Le retard s’est accumulé tandis que Tijuana et la côte croissaient plus vite que les réseaux de collecte, pompage et traitement. La défaillance d’un maillon rejette des eaux non traitées et transfère les impacts vers communautés, plages et écosystèmes des deux côtés. L’assainissement exige donc redondance, énergie fiable, entretien et coordination, en plus de nouvelles installations.
Le procès-verbal 328 de la Commission internationale des limites et des eaux a fixé les actions binationales et comprend 16 ouvrages mexicains. Ils incluent réhabilitation et extension de PB1, collecteurs Oriente et Internacional, conduite gravitaire parallèle, ancien émissaire sous pression, Los Laureles et station de San Antonio de los Buenos. La performance commune importe plus que chaque inauguration isolée.
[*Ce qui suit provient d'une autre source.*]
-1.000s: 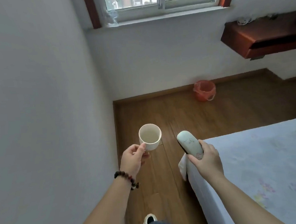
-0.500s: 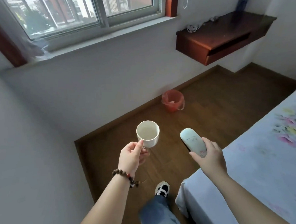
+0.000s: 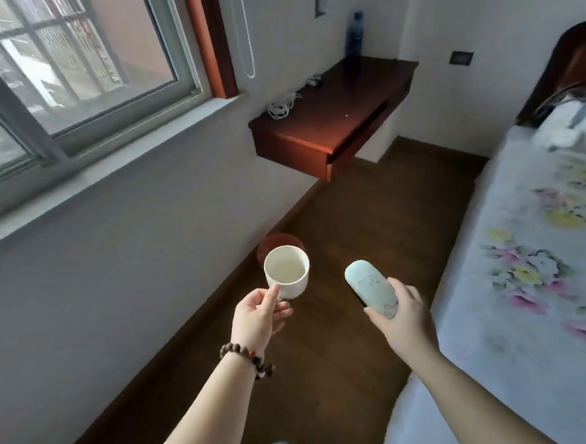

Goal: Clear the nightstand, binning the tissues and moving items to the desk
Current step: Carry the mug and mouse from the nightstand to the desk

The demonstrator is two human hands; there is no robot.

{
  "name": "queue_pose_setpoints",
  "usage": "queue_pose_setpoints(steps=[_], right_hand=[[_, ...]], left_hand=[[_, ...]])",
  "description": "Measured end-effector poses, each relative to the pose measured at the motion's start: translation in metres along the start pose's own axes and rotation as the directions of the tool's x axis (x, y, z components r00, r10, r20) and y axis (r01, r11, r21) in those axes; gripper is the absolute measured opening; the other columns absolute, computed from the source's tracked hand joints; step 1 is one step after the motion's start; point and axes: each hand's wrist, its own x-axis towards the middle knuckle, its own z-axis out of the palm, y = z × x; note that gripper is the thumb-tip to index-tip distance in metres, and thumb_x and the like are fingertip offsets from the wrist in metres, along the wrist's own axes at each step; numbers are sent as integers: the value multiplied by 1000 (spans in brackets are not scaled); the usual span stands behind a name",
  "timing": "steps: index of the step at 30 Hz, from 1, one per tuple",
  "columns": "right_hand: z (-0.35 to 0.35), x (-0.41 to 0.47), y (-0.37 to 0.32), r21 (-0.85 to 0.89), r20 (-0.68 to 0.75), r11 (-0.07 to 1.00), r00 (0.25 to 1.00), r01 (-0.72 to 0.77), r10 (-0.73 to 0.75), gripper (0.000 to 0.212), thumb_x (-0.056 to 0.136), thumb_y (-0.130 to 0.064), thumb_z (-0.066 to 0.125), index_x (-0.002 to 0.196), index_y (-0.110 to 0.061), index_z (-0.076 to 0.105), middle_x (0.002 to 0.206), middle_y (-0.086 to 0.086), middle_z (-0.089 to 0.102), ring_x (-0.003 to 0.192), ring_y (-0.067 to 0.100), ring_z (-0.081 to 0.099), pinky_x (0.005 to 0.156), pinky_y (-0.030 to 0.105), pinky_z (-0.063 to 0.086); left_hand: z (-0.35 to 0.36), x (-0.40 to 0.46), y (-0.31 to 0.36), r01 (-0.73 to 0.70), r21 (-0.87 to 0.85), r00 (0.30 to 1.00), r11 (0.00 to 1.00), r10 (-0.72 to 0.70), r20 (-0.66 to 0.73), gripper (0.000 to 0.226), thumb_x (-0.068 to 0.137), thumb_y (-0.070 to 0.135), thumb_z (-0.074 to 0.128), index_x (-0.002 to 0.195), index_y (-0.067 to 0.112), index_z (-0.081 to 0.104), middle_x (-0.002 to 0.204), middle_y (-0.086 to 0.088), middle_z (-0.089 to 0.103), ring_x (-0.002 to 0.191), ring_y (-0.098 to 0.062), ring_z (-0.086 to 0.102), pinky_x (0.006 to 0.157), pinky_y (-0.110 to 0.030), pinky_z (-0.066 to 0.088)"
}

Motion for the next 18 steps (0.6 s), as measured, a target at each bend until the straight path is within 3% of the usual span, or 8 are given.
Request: queue_pose_setpoints(steps=[11,18], right_hand=[[7,192,11,9,-154,991,979,-137,137,69,73,-38,75,133,-21,45,124,0,51,108,20,50,80,30,48],[2,360,5,-19,-221,976,953,-216,207,68,74,-39,74,132,-21,45,122,1,52,109,21,49,82,37,50]], left_hand=[[140,200,59,29,74,988,997,-40,152,31,88,42,60,78,13,61,79,-10,73,76,-20,73,72,-37,58],[227,341,125,-46,187,969,981,-2,248,32,87,40,61,78,10,63,75,-8,72,76,-22,72,75,-39,59]])
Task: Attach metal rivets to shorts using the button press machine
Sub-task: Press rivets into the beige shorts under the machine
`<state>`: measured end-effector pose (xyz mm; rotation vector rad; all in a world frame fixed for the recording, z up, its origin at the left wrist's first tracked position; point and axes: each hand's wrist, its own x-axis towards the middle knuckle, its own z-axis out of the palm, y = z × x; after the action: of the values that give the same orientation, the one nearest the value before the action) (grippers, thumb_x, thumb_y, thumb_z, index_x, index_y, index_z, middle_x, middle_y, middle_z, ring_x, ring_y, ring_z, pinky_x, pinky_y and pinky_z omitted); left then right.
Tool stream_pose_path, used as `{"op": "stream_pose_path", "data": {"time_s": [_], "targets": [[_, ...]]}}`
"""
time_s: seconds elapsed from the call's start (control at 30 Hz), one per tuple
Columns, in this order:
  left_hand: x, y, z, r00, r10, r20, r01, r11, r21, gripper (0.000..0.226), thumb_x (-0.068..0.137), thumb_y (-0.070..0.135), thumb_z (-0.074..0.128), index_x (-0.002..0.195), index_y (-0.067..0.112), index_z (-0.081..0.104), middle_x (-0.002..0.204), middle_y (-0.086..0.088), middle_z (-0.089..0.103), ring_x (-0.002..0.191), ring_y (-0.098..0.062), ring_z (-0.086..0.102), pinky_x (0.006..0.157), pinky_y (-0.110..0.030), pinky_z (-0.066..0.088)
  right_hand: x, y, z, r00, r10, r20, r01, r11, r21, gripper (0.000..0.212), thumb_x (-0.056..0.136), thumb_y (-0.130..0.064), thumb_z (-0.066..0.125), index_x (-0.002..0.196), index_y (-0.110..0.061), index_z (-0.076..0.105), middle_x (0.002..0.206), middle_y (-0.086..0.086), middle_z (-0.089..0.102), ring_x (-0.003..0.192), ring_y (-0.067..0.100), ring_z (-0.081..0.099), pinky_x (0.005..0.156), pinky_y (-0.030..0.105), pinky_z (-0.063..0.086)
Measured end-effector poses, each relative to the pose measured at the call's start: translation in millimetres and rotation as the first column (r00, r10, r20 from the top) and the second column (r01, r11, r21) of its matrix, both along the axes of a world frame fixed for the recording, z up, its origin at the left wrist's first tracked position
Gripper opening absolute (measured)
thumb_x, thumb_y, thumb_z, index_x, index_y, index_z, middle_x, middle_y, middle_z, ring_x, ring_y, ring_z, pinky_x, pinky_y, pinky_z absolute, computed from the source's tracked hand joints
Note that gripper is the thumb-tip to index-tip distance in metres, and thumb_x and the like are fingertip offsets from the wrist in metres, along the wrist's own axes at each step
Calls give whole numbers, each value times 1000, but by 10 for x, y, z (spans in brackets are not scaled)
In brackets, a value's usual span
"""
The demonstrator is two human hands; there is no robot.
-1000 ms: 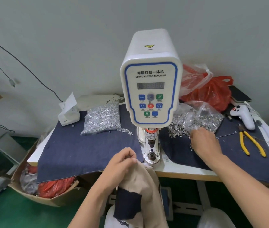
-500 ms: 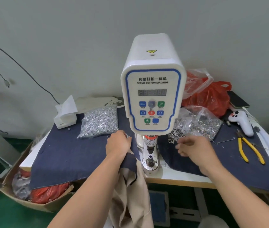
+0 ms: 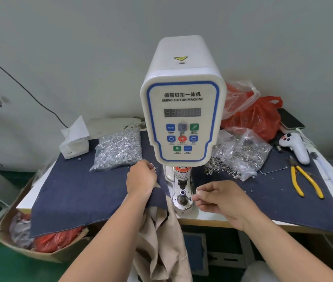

San Antonio de los Buenos était presque hors service au début de l’administration actuelle et traite désormais 800 litres par seconde après reconstruction. Les collecteurs Insurgentes et Carranza, les intercepteurs Poniente et Oriente, l’évacuation des eaux traitées, les vannes du Río Tijuana et la canalisation de PB1 progressent aussi. Le Mexique vise un achèvement en 2027.
Les États-Unis se sont engagés à agrandir la station internationale de South Bay et à doubler sa capacité de 1 100 à 2 200 litres par seconde. L’équilibre est essentiel : si le débit dépasse pompage, transport ou traitement d’un côté, l’excédent réapparaît ailleurs. Tests de charge, qualité des effluents et fonctionnement sous orage seront plus révélateurs que la capacité nominale.
Une étape ultérieure prévoit la conduite Cañón del Sainz-Arturo Herrera, la station Los Laureles-El Matadero et une alimentation de secours pour PB1. Après le procès-verbal 328, le mémorandum lié au 333 vise continuité, éventuelle extension de San Antonio et plan pour toute la côte. Il faudra convertir les engagements d’investissement en exploitation et entretien durablement financés.
Les indicateurs clés seront débits collectés et traités, heures d’arrêt, déversements transfrontaliers, qualité microbiologique et chimique, fermetures de plages, odeurs et exposition. Publication en temps réel et audit des responsabilités montreront si les ouvrages réduisent la pollution au lieu de déplacer les rejets. La récupération se prouvera par des années de fonctionnement continu.